States can’t do much about know-nothing politicians spouting hate-speech, of course, but they can set laws that safeguard science and scientists. Among those recommended in the Brennan Center report would be to set some minimum standards for scientific integrity and to require states to use the “best available” science when making decisions. Yet only two states (Wisconsin and California) have adopted the former and just 22 the latter. Maryland is not among them. Given that the next Maryland General Assembly session is still two months away, there would seem to be plenty of time to propose just such a statute. That’s not to suggest that the Old Line State, home to leading research institutions like the University of Maryland and the Johns Hopkins University, is a big offender, but such protections would seem prudent in these volatile times.
There are a number of avenues to explore. Protecting experts like Dr. Fauci from intimidation ought to be part of the mix. Setting some minimum standards for scientific advisory committees might be another, particularly when it comes to hot-button issues like immunization or mental health or health equity. Some of the reforms recommended in the report should find support from Democrats and Republicans alike. They include protecting whistleblowers against retaliation, strengthening ethics standards and requiring public access to publicly-funded research.

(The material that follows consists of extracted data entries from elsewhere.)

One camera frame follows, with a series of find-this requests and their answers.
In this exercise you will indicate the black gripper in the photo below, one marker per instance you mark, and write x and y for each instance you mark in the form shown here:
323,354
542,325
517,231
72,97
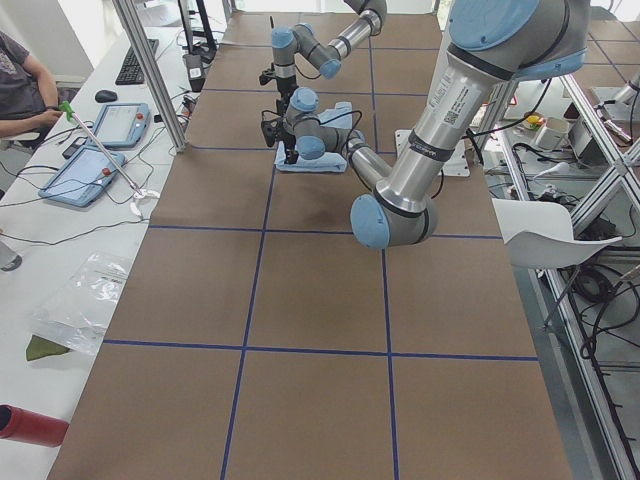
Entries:
290,141
285,86

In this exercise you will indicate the light blue button-up shirt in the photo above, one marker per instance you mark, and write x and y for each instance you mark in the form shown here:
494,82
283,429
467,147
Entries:
312,158

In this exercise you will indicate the idle robot arm base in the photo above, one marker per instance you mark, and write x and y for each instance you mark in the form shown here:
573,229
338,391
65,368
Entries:
626,98

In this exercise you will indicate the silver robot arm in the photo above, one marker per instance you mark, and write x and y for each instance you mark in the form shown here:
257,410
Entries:
490,42
287,42

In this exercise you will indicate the black keyboard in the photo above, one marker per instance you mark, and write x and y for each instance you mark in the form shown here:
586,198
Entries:
131,72

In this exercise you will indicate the far blue teach pendant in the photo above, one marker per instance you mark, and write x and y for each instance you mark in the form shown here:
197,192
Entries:
120,126

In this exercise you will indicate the blue teach pendant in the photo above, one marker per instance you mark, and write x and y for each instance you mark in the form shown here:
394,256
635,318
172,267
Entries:
120,126
83,177

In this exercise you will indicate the black computer mouse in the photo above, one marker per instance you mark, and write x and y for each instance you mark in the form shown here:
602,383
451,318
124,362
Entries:
105,96

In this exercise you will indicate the near blue teach pendant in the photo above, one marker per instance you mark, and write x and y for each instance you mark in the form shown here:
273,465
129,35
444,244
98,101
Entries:
83,177

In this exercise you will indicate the seated person grey shirt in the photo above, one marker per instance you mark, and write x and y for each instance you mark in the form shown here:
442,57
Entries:
29,94

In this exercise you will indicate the white plastic chair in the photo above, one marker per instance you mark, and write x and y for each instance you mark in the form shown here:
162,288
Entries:
539,235

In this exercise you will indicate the clear plastic bag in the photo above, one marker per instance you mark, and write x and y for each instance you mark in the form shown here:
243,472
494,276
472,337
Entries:
78,314

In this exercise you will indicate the green cloth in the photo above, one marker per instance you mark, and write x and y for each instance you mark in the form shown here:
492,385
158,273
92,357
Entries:
39,348

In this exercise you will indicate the red cylindrical bottle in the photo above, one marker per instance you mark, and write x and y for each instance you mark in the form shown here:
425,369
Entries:
25,426

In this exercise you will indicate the aluminium frame post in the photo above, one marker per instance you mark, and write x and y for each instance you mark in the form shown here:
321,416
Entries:
137,36

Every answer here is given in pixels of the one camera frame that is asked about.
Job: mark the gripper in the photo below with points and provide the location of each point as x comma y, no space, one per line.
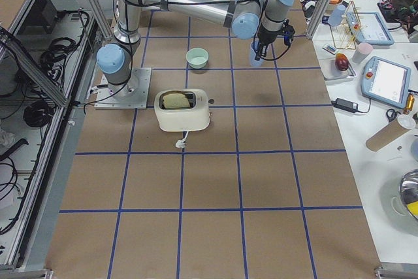
266,36

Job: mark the blue cup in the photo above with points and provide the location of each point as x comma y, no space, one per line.
256,54
336,16

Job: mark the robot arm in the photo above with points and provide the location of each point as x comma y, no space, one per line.
260,20

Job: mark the green bowl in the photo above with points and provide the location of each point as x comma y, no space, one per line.
197,58

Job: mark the metal tray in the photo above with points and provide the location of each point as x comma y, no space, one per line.
332,75

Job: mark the blue cup on rack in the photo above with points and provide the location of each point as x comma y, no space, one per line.
336,16

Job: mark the red apple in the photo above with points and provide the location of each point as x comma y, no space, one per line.
341,62

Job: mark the cream toaster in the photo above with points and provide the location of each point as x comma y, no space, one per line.
194,118

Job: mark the black power adapter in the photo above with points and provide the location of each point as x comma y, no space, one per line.
345,105

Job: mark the toast slice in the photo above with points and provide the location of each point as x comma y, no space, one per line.
175,101

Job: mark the pink cup on desk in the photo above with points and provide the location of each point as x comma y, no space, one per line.
363,50

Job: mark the cardboard tube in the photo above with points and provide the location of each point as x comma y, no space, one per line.
395,129

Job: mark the steel bowl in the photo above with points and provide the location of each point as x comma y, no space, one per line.
404,203

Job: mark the gold wire rack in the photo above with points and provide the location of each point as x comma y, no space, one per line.
347,30

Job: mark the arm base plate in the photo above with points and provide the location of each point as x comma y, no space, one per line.
134,95

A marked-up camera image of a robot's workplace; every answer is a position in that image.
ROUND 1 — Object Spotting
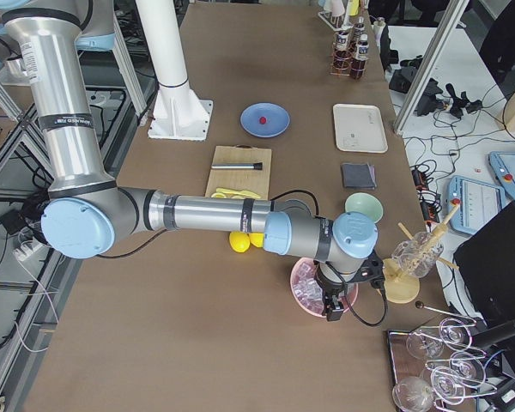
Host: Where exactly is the black laptop monitor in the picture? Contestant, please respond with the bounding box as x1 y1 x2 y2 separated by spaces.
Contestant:
454 201 515 324

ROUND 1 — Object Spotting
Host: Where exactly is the blue round plate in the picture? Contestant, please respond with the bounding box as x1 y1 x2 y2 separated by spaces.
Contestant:
239 102 291 138

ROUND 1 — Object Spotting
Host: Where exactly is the pink bowl with ice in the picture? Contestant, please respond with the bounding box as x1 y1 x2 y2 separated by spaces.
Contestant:
289 256 360 318

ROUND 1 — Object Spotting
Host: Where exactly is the pink cup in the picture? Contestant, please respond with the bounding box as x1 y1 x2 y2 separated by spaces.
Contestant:
326 0 345 17

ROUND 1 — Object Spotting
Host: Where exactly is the tea bottle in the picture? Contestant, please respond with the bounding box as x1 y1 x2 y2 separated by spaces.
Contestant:
332 30 350 75
353 16 365 43
350 34 369 80

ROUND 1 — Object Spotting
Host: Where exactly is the wine glass rack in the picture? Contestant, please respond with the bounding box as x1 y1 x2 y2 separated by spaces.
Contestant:
386 300 501 411

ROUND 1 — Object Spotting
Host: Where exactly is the steel muddler black tip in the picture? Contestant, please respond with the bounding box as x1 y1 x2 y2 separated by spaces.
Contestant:
210 162 264 170

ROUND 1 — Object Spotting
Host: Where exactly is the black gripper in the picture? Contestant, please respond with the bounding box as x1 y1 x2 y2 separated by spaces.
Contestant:
316 264 354 322

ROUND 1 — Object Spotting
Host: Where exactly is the cream rabbit tray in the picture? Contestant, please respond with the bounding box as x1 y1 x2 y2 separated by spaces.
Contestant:
332 103 388 154

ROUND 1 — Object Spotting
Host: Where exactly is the aluminium frame post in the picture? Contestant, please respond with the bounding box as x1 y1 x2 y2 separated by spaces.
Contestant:
393 0 469 136

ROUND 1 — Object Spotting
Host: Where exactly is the blue teach pendant near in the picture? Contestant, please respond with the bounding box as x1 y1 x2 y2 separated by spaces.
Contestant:
446 175 506 235

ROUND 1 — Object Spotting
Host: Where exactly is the copper wire bottle rack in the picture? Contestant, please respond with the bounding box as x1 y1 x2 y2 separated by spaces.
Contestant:
330 27 370 80

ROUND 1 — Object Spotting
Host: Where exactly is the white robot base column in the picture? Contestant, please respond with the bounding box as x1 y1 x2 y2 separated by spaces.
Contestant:
136 0 213 142

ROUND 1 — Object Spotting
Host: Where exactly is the glass mug on stand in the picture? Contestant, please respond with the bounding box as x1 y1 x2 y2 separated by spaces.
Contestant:
391 232 444 278

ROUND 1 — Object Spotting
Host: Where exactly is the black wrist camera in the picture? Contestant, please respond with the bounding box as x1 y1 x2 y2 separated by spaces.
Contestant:
353 251 385 291

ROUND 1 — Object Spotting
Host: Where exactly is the yellow lemon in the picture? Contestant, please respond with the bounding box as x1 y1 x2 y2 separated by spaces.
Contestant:
248 233 264 248
228 232 251 253

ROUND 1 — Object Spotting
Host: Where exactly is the grey folded cloth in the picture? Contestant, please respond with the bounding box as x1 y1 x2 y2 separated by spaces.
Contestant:
341 162 377 190

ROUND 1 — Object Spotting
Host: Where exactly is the green bowl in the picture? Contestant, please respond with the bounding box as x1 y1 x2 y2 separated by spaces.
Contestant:
344 192 384 223

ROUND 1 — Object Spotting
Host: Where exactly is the yellow plastic knife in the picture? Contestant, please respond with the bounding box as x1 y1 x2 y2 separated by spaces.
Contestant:
212 187 262 199

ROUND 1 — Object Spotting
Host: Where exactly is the bamboo cutting board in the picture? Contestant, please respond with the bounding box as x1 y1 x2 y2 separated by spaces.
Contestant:
205 146 272 199

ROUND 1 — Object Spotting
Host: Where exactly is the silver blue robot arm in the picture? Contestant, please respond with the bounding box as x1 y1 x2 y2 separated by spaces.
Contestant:
0 1 385 321

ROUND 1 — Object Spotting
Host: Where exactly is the wooden cup tree stand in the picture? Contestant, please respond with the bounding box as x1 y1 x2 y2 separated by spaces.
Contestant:
383 202 460 304

As tempting as it might be to blame Donald Trump for much of the anti-science rhetoric that has invaded the public forum, this was a problem before he ever entered the political scene. The AIDS epidemic of the 1980s also brought out a lot of tension between scientists and politicians. If anything, the rise of the coronavirus merely amplified long-standing hostility that might even be traced to the debate over teaching human evolution in schools nearly a century ago.
The public should be able to trust those whose job it is to set health, safety and environmental standards — just to name three important fields — to use real science and not the fake kind whether in Maryland or anywhere else.